Jak poinformował PAP Trębacz, w czasie jednego z piątkowych spotkań z przedstawicielami zarządu Grupy Lotos padła propozycja, aby – będącego na wypowiedzeniu - dyrektora Łosińskiego, skierować na tygodniowy urlop. „Pan dyrektor się nie zgodził" – powiedział PAP Trębacz.
Protest w obronie Łosińskiego rozpoczął się w czwartek (tego dnia dyrektorowi wręczono zwolnienie) od pikiety siedziby spółki Lotos Kolej. W ciągu dnia w proteście uczestniczyło w rożnych momentach od 100 do 300 osób. Protestujący utworzyli reprezentację pod nazwą Zespół Inicjatywy Pracowników. Wyłoniono też czteroosobową delegację uprawnioną do rozmów z przedstawicielami zarządu Grupy Lotos.
Jak mówił w czwartek PAP wiceprzewodniczący Związku Zawodowego Inżynierów i Techników Grupy Lotos Grzegorz Szade, jeszcze przed zwolnieniem Łosińskiego „ciśnienie pracownikom podniósł komunikat sprzed kilku dni, że spółka nie wejdzie na giełdę", a także niezadowolenie ze sprawowania funkcji wiceprezesa przez Makurata.
Z informacji przekazanych przez pracowników spółki Lotos Kolej wynika, że w ostatnich tygodniach rozmawiali oni o sytuacji w spółce z posłem Januszem Śniadkiem (lider PiS na Pomorzu - PAP) oraz posłanką PiS Dorotą Arciszewską-Mielewczyk. W ub. tygodniu trzy związki zawodowe wysłały też do premier Beaty Szydło, prezesa PiS Jarosława Kaczyńskiego oraz prezesa Grupy Lotos Marcina Jastrzębskiego pismo, w którym żądały odwołania ze stanowiska wiceprezesa spółki Lotos Kolej Pawła Makurata.

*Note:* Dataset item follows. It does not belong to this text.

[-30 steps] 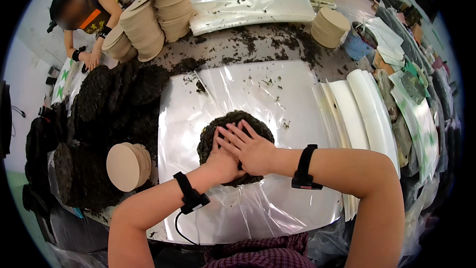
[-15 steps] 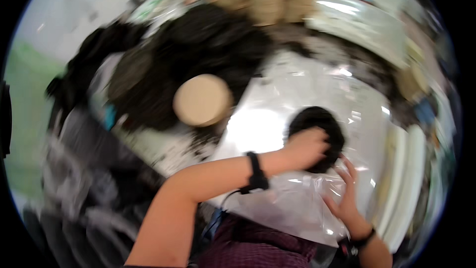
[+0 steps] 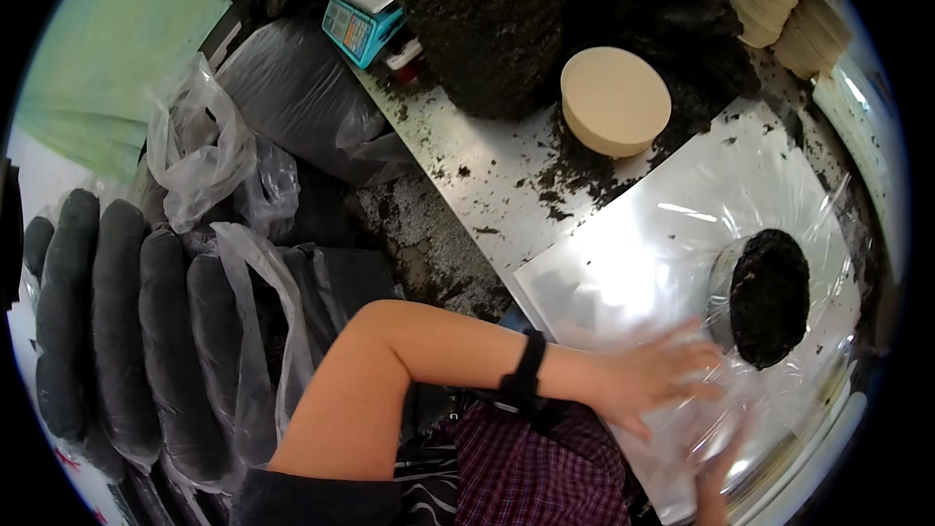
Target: The person is wrapping compressed tea cakes by placing them on plastic sheets over a mold, pressing them into shape, and then folding paper layers and labels around each cake.
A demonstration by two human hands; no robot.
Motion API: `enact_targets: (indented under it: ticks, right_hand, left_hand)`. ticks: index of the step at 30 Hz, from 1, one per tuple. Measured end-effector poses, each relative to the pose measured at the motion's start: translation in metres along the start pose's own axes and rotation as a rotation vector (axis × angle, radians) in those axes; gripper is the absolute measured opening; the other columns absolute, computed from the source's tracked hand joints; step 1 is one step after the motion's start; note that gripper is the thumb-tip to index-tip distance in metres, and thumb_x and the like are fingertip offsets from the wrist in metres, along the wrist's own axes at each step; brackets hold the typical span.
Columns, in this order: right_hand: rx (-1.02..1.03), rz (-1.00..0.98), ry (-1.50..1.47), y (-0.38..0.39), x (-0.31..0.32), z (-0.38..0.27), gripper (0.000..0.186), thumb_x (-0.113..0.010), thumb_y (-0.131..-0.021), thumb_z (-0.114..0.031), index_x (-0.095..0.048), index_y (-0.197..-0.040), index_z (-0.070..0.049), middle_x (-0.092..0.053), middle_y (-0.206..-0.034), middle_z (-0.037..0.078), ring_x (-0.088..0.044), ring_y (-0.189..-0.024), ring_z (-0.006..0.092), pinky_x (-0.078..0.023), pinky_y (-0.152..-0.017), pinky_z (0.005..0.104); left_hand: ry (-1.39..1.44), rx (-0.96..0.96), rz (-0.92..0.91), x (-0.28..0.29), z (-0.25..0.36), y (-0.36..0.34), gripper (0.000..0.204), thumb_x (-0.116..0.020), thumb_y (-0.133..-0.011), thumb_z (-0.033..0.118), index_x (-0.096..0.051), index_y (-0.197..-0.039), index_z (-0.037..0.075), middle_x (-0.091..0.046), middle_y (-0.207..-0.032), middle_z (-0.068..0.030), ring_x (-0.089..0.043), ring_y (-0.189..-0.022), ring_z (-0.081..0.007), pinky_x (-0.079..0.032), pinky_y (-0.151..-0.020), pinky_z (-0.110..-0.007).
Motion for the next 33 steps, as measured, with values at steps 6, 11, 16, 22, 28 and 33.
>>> enact_targets:
  ticks: [6, 11, 16, 22, 28, 33]
  right_hand:
    - [0.578, 0.153, 0.288, -0.169, 0.006, -0.118, 0.081, -0.076, -0.078, -0.04, -0.045, -0.142, -0.001, -0.043, -0.147, 0.022, -0.044, -0.133, 0.039, -0.035, -0.11, 0.0475]
    - [-0.029, -0.131, -0.104, -0.172, -0.001, -0.088, 0.048, -0.065, -0.089, -0.03, -0.059, -0.126, 0.001, -0.06, -0.129, 0.014, -0.058, -0.116, 0.0267, -0.044, -0.098, 0.0367]
    - [-0.174, -0.237, -0.056, -0.205, -0.014, -0.082, 0.048, -0.048, -0.098, -0.044, -0.071, -0.085, -0.004, -0.065, -0.069, 0.017, -0.064, -0.065, 0.0299, -0.05, -0.062, 0.0409]
    - [-0.284, -0.203, 0.235, -0.206, 0.02, -0.101, 0.047, -0.062, -0.083, -0.049, -0.071, -0.067, -0.006, -0.067, -0.066, 0.016, -0.067, -0.064, 0.035, -0.053, -0.061, 0.0448]
    - [-0.047, 0.851, -0.129, -0.149, 0.079, -0.074, 0.058, -0.075, -0.079, -0.03, -0.054, -0.127, -0.004, -0.058, -0.117, 0.022, -0.06, -0.105, 0.0328, -0.047, -0.091, 0.0398]
    - [-0.342, 0.457, -1.184, -0.24, 0.097, -0.041, 0.075, -0.072, -0.087, -0.015, -0.031, -0.149, -0.006, -0.056, -0.118, 0.009, -0.056, -0.104, 0.0169, -0.047, -0.091, 0.032]
  left_hand:
    - [-0.345, -0.031, 0.359, 0.071, 0.023, -0.019, 0.016, -0.065, -0.077, 0.018, -0.067, -0.087, 0.006, -0.057, -0.112, -0.0094, -0.047, -0.117, -0.0274, -0.026, -0.108, -0.058]
    - [0.528, -0.138, -0.331, 0.023, 0.094, -0.01, 0.047, -0.073, -0.072, 0.037, -0.067, -0.099, -0.001, -0.058, -0.111, -0.0206, -0.049, -0.12, -0.0415, -0.039, -0.099, -0.055]
    - [0.341, 0.402, 0.176, -0.014, -0.085, -0.035, 0.12, -0.088, -0.066, 0.039, -0.013, -0.152, 0.003, -0.024, -0.152, -0.0283, -0.022, -0.142, -0.0423, -0.021, -0.117, -0.046]
    - [0.334, 0.329, 0.288, 0.006, -0.032, -0.184, 0.084, -0.072, -0.082, 0.005, -0.023, -0.149, 0.005, -0.064, -0.116, -0.0159, -0.063, -0.105, -0.0298, -0.049, -0.089, -0.036]
    - [-0.55, 0.202, -0.038, -0.031, -0.038, -0.2, 0.049, -0.058, -0.082, 0.007, -0.051, -0.13, 0.005, -0.06, -0.096, -0.0093, -0.058, -0.093, -0.0271, -0.044, -0.081, -0.038]
    - [-0.634, 0.196, -0.254, -0.031, -0.028, -0.215, 0.062, -0.072, -0.078, 0.015, -0.048, -0.133, 0.004, -0.056, -0.103, -0.0097, -0.055, -0.1, -0.0275, -0.042, -0.089, -0.04]
Point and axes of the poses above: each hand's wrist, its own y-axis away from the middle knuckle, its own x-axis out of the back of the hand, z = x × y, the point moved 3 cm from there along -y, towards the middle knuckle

W piśmie tym napisano, że stanowisko, jakie objął wiceprezes „nie jest absolutnie adekwatne do Jego wykształcenia, doświadczenia zawodowego w zakresie zarządzania firmą transportu kolejowego". Napisano też, że Makurat „nie zna branży kolejowej, a także mechanizmów jej działania, tym samym nie zna rynku przewozów kolejowych oraz uwarunkowań handlowych". Zarzucono mu też „lekceważenie i butę" w stosunku do pracowników oraz „destrukcyjne i destabilizujące działania".
Pod żądaniem o odwołanie Makurata podpisało się 702 pracowników (w Lotos Kolej pracuje 1026 osób).